Дворник почесал бороду.

– Толкнись к прачке Анфисе, – кивнул он на двухэтажный дом. – В позапрошлом году жил у нее какой-то студент. Может, и пустит.

Костя подошел к указанной двери, внизу, постучал.

Вышла рябоватая баба. Спросила строго:

– Чего надо?

– Насчет комнаты хочу спросить.

– Проходите!

Костя прошел в пахнувшую геранью и мыльными парами комнату.

– Вот, если подойдет, могу сдать за три рубля. Только тут мой Семка спит. Ну, да он ничего… Тихий.

– Я буду учиться, мне придется опыты ставить.

– Он ничего не пошевелит. Да и не бывает его – на фабрике работает. А я в кухне стираю день-деньской. Так что никто не обеспокоит.

Костя еще раз осмотрел комнату и, найдя ее подходящей, отдал задаток и поехал за своими пожитками…


Как и с чего начинать? Этот вопрос встал пред юношей Циолковским, как только он привез немудрящие вещи и почувствовал себя жителем Москвы. Можно было бы, пожалуй, доставать стенограммы лекций в университете, но к пониманию их он не был подготовлен. Следовало начинать с «азов», с гимназических курсов.

«Да, я должен основательно проштудировать элементарный курс математики и физики. Хорошо бы и химии. Если удастся – буду ставить опыты».

Познание точных наук рождало у Циолковского новую фантазию, новые замыслы. Думал: нельзя ли воспользоваться энергией движения Земли? Нельзя ли устроить поезд вокруг экватора, в котором бы не было тяжести от центробежной силы? Наконец, нельзя ли строить аэростаты из металла, не пропускающего газа, которые бы вечно носились в воздухе?

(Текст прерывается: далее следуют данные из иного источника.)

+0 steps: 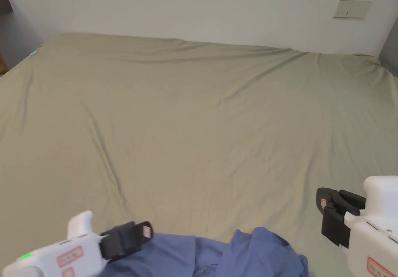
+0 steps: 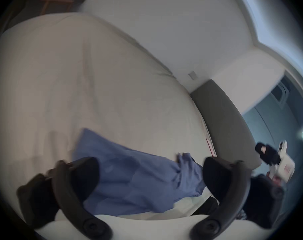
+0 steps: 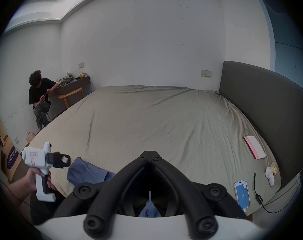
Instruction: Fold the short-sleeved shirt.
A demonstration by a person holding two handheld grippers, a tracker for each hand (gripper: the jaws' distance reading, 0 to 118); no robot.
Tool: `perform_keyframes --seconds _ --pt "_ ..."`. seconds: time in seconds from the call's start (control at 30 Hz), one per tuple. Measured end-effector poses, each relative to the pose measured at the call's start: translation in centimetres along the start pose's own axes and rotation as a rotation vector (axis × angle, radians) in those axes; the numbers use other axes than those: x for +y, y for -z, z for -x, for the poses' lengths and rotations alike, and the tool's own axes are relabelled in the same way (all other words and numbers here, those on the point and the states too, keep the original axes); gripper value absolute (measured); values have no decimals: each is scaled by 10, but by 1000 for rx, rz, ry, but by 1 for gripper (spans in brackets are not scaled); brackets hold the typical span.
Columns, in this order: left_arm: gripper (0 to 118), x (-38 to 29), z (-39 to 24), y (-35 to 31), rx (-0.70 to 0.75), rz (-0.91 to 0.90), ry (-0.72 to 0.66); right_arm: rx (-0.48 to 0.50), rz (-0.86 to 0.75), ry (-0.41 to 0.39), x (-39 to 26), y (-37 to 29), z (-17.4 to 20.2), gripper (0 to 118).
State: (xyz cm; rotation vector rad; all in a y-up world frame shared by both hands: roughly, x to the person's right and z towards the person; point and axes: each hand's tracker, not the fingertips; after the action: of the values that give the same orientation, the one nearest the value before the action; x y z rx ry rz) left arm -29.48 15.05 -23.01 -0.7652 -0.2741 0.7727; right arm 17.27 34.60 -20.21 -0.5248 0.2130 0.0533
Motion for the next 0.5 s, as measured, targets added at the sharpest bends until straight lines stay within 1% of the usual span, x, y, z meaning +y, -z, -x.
perform_keyframes --seconds 0.03,0.13,0.23,0.37,0.43,0.47,0.5 --pt "118 8 17 -8 11 13 -37 2 0 -2 1 0 1 2" --pt "118 18 53 -16 -3 47 -125 2 15 -4 -1 6 2 2" --pt "118 12 70 -10 -13 75 -221 -5 22 -2 -4 9 4 2" --pt "117 -3 97 21 -140 194 -390 7 28 8 -4 11 10 2" --pt "117 -10 92 34 -302 205 -416 12 31 -4 -3 12 11 2" --pt "114 -13 88 39 -311 223 -433 12 34 -8 -3 12 12 2" --pt "99 -14 85 45 -310 224 -445 13 35 -10 -3 12 13 2"
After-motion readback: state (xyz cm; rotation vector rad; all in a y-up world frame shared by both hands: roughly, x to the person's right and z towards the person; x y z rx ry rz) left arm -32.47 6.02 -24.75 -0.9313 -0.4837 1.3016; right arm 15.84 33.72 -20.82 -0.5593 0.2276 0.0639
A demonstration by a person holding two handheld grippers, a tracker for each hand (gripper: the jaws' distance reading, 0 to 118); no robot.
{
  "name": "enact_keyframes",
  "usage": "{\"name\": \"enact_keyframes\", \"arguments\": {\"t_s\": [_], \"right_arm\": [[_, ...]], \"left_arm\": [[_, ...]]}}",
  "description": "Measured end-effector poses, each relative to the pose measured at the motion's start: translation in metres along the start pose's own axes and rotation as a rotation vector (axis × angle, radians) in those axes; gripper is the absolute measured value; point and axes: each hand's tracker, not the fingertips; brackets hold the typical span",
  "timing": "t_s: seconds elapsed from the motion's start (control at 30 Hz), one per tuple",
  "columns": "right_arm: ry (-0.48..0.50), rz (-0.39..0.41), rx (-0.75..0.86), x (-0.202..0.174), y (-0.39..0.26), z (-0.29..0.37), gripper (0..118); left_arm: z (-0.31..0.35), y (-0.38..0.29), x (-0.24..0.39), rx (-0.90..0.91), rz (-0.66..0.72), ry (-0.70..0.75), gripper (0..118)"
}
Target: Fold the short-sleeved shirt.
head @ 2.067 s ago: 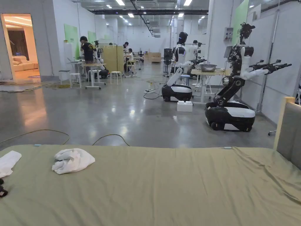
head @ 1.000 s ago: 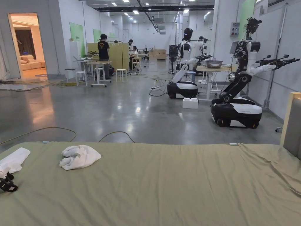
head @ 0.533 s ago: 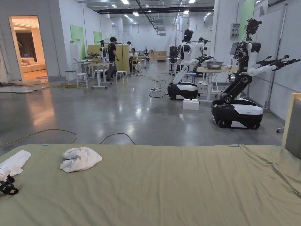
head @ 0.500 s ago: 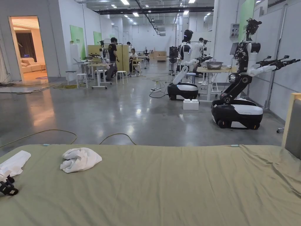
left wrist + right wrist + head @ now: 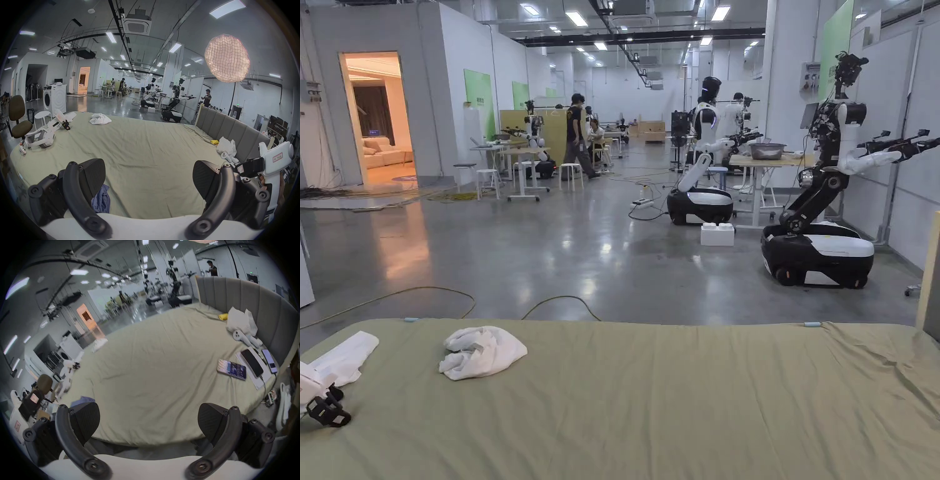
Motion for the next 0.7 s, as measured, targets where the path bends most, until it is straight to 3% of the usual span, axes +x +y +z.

Последняя идея казалась ему осуществимой. Он стал считать ее задачей ближайшего будущего.

Особенно волновал Костю вопрос: нельзя ли применить центробежную силу для поднятия в небесное пространство? Он даже придумал прибор (камеру) с двумя шаровыми эластичными маятниками вверху, которые, описывая дуги, должны были поднимать прибор.

Обрадованный Костя до полуночи бродил по сонной Москве, размышляя, анализируя. И хотя он понял, что этот прибор подняться не сможет, мысль о полетах в небо продолжала его волновать.

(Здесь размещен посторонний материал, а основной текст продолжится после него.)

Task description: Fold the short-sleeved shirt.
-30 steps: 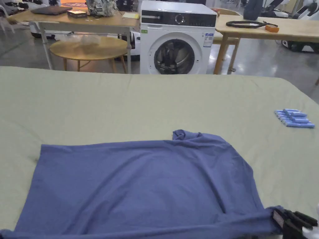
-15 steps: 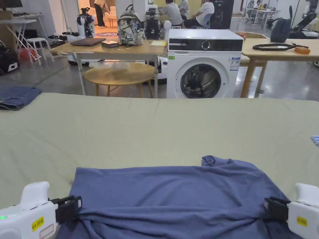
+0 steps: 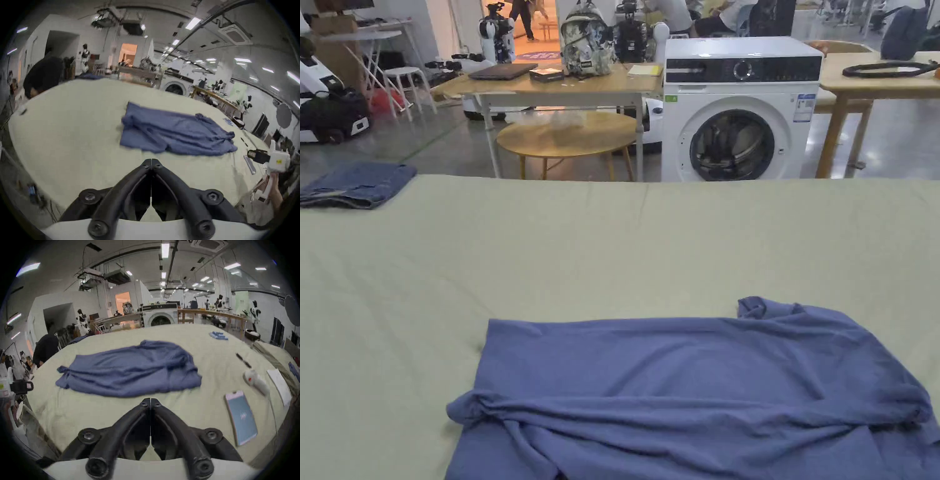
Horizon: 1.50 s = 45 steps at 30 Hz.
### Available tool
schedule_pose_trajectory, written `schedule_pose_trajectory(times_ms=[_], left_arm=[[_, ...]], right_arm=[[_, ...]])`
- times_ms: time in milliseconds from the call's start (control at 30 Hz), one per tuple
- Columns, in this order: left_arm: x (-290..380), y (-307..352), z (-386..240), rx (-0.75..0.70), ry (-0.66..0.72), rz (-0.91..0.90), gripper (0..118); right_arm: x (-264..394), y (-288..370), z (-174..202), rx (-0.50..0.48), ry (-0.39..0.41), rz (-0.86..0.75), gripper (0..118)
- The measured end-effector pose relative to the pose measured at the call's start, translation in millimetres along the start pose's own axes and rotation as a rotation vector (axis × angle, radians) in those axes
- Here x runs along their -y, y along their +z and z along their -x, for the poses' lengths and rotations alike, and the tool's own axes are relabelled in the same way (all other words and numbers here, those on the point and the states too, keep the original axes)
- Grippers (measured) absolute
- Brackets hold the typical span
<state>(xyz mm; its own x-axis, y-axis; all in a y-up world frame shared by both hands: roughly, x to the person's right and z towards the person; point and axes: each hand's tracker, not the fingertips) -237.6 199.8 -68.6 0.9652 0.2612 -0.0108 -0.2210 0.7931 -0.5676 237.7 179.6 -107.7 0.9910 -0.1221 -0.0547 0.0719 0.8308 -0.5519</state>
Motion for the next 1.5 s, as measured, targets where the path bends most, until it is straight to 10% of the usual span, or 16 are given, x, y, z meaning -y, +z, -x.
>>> schedule_pose_trajectory(times_ms=[233, 300, 500, 600, 733, 800, 867, 900, 1033, 1133, 1200, 1500], left_arm=[[-33.3, -35.5, 28.2, -0.006, 0.034, 0.0, 10], [-47.0, -65.6, 39.1, 0.043, 0.064, 0.064, 64], [-77.2, -169.9, 45.4, -0.061, 0.109, 0.227, 60], [-73.6, -202.0, 39.7, -0.115, 0.071, 0.281, 0], [-73.3, -206.8, 32.0, -0.121, 0.037, 0.289, 0], [-70.9, -208.7, 32.0, -0.13, -0.054, 0.317, 0], [-71.9, -209.8, 31.0, -0.13, -0.042, 0.317, 0], [-72.0, -207.2, 30.9, -0.13, -0.04, 0.316, 0], [-70.5, -208.3, 33.4, -0.133, -0.048, 0.315, 0], [-67.6, -208.8, 39.3, -0.13, -0.047, 0.309, 0], [-64.5, -206.5, 39.6, -0.128, -0.04, 0.305, 0], [-95.4, -132.5, 62.6, 0.007, 0.074, 0.152, 0]], right_arm=[[6.7, 2.1, -7.1, -0.027, -0.03, 0.009, 0], [2.7, 3.7, -10.6, -0.036, -0.044, -0.001, 0], [-2.0, 7.7, -23.5, -0.028, -0.08, -0.005, 0], [0.7, 7.7, -31.4, 0.002, -0.088, 0.025, 0], [-11.2, -7.6, -42.5, 0.016, -0.086, 0.051, 0], [-28.7, -32.3, -51.6, 0.034, -0.088, 0.053, 22], [-47.5, -62.9, -64.7, 0.041, -0.128, 0.061, 84], [-53.6, -80.0, -71.9, 0.056, -0.176, 0.038, 87], [-66.7, -153.1, -101.0, 0.167, -0.252, 0.145, 82], [-52.0, -189.5, -107.1, 0.164, -0.301, 0.291, 23], [-56.1, -174.6, -99.2, 0.182, -0.234, 0.22, 11], [-76.3, -106.3, -89.2, 0.159, -0.293, 0.084, 7]])
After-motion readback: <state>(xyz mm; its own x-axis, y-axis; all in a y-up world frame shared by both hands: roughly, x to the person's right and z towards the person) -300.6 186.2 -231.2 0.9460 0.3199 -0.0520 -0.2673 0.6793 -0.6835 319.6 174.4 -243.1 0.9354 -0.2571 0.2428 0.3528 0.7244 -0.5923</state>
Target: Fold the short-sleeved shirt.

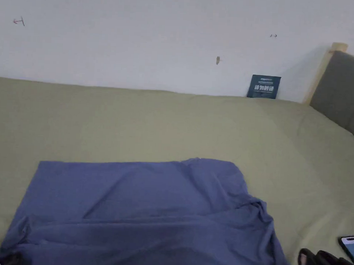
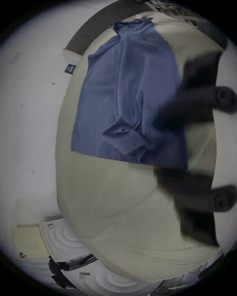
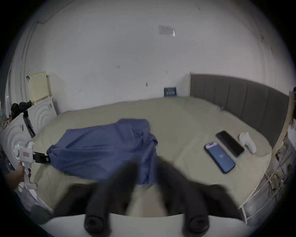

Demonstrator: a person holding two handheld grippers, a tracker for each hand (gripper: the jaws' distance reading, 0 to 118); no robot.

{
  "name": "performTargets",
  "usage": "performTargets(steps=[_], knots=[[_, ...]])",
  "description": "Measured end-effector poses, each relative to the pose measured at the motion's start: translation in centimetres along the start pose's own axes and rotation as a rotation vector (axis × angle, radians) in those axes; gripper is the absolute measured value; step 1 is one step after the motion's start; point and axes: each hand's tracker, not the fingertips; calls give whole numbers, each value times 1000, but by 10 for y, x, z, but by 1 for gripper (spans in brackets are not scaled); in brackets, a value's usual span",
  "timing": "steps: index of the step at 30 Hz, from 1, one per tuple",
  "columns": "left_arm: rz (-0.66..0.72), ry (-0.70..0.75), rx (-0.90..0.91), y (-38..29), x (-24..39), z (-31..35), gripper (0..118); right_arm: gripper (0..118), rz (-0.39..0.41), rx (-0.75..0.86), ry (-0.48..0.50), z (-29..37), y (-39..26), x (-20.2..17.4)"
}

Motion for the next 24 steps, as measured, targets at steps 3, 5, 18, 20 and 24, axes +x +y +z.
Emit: performTargets(steps=[3,5,18,20,24], knots=[[-28,-29,-27,-1,6,-1,8,102,2,-116,19,-46,-3,10],[-32,-36,-23,0,5,-2,8,102,32,-209,-15,-80,-7,11],[158,-148,-50,5,-10,29,8,8,141,-350,-4,-108,8,-8],[111,-158,2,10,-10,46,8,8,146,-344,26,-91,16,-7],[122,-215,18,14,-16,85,8,8,159,-318,79,-52,30,-5]])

Параллельно с изучением точных наук Костя успевал читать и художественную литературу. Его увлекали Писарев и Добролюбов. Он зачитывался ромапом Тургенева «Отцы и дети». Ему нравился образ Базарова – человека смелого, ищущего, не признающего авторитетов. Костя даже старался на него походить. Он не обращал внимания на свою внешность – зарос, отощал. Знакомые из Вятки, случайно встретив его на улице, не сразу узнали и написали отцу тревожное письмо.

Эдуард Игнатьевич срочно затребовал сына домой.

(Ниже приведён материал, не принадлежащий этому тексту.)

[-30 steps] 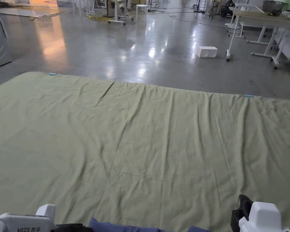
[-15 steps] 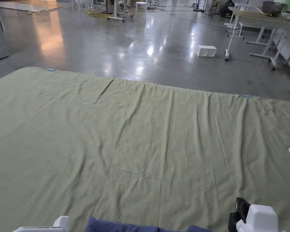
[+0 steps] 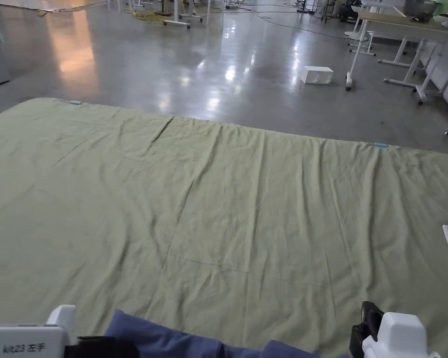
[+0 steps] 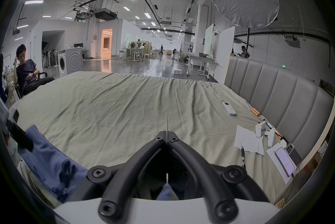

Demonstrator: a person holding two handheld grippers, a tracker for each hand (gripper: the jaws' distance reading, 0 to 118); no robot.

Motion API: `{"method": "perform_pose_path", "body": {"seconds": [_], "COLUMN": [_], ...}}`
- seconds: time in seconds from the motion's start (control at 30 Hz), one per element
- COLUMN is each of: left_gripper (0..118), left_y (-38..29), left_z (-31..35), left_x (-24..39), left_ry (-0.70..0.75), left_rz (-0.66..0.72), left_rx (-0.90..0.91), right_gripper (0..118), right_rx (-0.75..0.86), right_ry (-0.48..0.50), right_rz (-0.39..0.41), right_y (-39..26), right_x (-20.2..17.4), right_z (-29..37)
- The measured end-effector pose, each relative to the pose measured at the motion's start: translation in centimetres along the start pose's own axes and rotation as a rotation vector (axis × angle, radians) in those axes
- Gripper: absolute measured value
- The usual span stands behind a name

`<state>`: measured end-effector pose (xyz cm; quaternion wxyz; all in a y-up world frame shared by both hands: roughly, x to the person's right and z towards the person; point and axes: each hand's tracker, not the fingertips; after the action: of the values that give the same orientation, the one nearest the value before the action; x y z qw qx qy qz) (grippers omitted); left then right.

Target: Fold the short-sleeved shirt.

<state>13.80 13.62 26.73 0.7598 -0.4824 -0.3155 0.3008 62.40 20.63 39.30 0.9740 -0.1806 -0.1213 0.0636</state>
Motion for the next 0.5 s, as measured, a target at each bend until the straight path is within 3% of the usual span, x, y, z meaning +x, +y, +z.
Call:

Костя вернулся в Вятку исхудавшим, бледным, зато возмужавшим, уверенным в себе. Три года, проведенные в Москве за книгами, позволяли ему начать самостоятельную жизнь.

Отец за эти годы сильно сдал и готовился уходить в отставку. Костя стал давать уроки ученикам гимназии и реального по математике и физике. О нем заговорили, как о хорошем репетиторе. Желающих было много. Костя скопил немного денег, снял помещение под мастерскую и стал строить самоходную лодку.

Теперь его неудержимая фантазия стала опираться на реальные расчеты. Лодка с центробежным насосом была построена и спущена на воду. Циолковский даже переехал Вятку, но конструкция насоса оказалась неудачной… А тут подошла осень – работу по изобретательству пришлось отложить. Костя опять стал заниматься самообразованием: изучал математику и астрономию.

Эдуард Игнатьевич вышел в отставку, и летом 1878 года семья перебралась в Рязань. Костю в Рязани никто не знал. Уроки найти было трудно. Как раз в это время Косте попалась в руки программа испытаний на звание учителя народных училищ. Он стал готовиться. Успешно выдержал экзамены и получил звание учителя. Вскоре он был направлен в Боровск.

Жизнь в Боровске не сулила ни радостей, ни надежд. Но должность уездного учителя была почетной и давала хотя и небольшой, но твердый заработок. Циолковский почувствовал себя уверенней. Думалось, что в свободное время он сможет заниматься изобретательством, наукой.

Молодой учитель снял комнату в доме священника Евграфа Николаевича Соколова. Его дочь Варенька – милая, скромная девушка – была хозяйкой в доме. Молодые люди полюбили друг друга. Преданная, заботливая Варенька стала женой и другом Циолковского.

Вскоре произошло его знакомство со Стрешневым. В этом человеке, гонимом властями, он увидел ум и добрую душу. О таком друге мечталось ему давно.